■ **Data provided**:
^^^^^^^^^^^^^^^^

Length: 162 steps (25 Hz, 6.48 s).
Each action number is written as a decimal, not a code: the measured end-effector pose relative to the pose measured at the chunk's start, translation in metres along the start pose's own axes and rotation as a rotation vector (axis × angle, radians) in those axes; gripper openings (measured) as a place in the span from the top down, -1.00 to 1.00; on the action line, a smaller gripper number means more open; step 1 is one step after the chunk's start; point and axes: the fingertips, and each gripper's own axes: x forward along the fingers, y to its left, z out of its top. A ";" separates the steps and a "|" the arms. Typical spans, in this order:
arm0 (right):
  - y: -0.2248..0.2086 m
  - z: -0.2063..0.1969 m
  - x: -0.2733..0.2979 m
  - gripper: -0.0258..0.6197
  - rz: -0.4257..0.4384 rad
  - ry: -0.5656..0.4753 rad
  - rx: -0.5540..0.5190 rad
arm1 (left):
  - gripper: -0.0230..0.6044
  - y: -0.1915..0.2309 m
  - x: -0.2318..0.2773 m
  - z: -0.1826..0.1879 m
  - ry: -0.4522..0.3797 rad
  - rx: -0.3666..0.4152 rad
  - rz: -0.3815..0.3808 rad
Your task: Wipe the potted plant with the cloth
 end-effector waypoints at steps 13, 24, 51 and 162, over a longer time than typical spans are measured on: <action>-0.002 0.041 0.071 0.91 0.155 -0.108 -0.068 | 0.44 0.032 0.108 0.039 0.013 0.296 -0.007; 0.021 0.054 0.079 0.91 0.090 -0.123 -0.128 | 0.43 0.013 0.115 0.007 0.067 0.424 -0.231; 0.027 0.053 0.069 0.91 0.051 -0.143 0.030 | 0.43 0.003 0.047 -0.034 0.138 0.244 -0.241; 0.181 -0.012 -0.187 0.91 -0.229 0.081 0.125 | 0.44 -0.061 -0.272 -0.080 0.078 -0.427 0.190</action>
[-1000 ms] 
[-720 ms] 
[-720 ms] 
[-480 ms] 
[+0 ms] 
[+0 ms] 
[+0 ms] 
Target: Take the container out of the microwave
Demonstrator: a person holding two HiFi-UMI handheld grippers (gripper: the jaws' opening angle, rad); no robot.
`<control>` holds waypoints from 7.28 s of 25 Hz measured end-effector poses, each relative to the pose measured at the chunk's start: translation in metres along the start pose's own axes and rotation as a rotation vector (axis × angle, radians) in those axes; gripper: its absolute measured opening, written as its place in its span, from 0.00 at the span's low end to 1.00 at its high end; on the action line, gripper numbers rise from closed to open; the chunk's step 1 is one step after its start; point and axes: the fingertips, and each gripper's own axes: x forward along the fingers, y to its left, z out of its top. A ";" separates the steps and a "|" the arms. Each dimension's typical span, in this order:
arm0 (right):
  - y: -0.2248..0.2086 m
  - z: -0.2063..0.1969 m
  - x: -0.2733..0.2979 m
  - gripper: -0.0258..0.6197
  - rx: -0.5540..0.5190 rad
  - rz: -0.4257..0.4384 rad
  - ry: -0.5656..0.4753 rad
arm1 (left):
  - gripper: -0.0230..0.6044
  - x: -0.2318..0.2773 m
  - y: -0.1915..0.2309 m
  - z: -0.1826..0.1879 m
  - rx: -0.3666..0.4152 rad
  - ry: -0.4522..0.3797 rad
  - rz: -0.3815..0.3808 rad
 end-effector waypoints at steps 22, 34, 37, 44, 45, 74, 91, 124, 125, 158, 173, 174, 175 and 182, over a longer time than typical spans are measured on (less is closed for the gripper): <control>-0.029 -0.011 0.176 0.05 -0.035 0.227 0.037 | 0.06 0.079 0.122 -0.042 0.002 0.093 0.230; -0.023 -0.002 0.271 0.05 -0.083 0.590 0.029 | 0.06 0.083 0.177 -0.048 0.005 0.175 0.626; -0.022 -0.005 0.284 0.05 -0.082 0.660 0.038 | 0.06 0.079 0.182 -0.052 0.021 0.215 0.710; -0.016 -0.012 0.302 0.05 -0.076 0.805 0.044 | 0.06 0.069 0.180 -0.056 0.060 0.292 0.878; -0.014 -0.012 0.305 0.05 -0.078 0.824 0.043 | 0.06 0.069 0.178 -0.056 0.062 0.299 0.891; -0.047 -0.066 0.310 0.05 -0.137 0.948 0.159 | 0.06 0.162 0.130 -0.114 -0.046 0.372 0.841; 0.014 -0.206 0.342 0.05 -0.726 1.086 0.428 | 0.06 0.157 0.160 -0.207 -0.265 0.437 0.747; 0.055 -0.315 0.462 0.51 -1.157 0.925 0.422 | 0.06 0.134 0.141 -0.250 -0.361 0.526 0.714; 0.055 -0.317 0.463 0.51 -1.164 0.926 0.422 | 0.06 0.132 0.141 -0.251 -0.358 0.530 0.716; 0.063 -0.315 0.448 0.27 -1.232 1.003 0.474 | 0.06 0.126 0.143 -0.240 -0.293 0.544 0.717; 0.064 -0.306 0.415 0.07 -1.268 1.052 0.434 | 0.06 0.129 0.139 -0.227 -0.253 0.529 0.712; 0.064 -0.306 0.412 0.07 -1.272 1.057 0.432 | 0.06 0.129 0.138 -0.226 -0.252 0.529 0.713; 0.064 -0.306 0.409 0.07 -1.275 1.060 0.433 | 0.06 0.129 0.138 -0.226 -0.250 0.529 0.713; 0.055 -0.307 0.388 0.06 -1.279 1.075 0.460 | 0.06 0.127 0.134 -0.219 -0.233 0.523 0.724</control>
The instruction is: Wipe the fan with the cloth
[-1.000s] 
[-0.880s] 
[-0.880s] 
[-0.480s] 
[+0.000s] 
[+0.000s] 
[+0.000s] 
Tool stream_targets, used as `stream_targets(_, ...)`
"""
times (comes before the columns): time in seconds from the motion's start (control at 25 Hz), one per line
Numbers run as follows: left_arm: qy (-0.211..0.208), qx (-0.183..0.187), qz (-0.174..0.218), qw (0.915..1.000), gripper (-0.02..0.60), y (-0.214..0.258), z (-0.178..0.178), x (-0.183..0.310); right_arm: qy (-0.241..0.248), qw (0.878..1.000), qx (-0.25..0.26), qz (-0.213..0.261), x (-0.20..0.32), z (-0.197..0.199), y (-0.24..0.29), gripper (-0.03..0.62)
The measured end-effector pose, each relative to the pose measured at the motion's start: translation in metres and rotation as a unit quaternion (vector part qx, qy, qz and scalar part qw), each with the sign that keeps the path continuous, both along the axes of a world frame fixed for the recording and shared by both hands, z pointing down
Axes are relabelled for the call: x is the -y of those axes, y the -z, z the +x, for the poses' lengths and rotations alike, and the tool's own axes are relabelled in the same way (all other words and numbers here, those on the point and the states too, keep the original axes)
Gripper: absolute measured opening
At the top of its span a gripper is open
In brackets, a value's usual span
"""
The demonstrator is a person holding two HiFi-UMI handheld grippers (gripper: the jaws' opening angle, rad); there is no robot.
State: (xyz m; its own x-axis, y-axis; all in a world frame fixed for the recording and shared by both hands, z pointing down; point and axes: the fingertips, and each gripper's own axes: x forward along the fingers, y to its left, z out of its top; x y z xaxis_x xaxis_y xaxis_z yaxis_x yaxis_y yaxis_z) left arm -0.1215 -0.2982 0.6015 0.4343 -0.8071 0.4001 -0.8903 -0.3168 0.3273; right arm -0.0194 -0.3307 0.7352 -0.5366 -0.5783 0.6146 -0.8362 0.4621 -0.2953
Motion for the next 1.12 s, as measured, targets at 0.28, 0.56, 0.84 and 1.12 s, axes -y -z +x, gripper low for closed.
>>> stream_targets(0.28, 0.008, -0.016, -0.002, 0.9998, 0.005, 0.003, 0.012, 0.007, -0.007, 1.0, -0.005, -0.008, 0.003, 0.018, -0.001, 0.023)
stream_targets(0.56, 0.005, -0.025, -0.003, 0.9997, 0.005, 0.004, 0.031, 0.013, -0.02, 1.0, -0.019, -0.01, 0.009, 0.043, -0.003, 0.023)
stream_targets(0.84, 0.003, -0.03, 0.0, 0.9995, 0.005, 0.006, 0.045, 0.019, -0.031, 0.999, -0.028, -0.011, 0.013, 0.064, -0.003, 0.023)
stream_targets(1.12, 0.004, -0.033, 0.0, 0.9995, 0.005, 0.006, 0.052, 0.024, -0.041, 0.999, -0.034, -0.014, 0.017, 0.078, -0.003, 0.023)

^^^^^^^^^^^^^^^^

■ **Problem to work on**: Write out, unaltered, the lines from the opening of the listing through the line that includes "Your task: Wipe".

■ **Exercise result**:
Length: 162 steps (25 Hz, 6.48 s).
Each action number is written as a decimal, not a code: the measured end-effector pose relative to the pose measured at the chunk's start, translation in metres along the start pose's own axes and rotation as a rotation vector (axis × angle, radians) in those axes; gripper openings (measured) as a place in the span from the top down, -1.00 to 1.00; on the action line, a smaller gripper number means more open; step 1 is one step after the chunk's start; point and axes: the fingertips, and each gripper's own axes: x forward along the fingers, y to its left, z out of its top. A ";" separates the steps and a "|" the arms. Typical spans, in this order:
arm0 (right):
  - y: -0.2248..0.2086 m
  - z: -0.2063..0.1969 m
  - x: -0.2733..0.2979 m
  - gripper: -0.0258..0.6197
  - rz: -0.4257..0.4384 rad
  - ry: -0.5656..0.4753 rad
  - rx: -0.5540..0.5190 rad
arm1 (left):
  - gripper: -0.0230..0.6044
  - y: -0.1915..0.2309 m
  - x: -0.2318..0.2773 m
  - z: -0.1826..0.1879 m
  - ry: -0.4522..0.3797 rad
  - rx: -0.3666..0.4152 rad
  - rz: -0.3815..0.3808 rad
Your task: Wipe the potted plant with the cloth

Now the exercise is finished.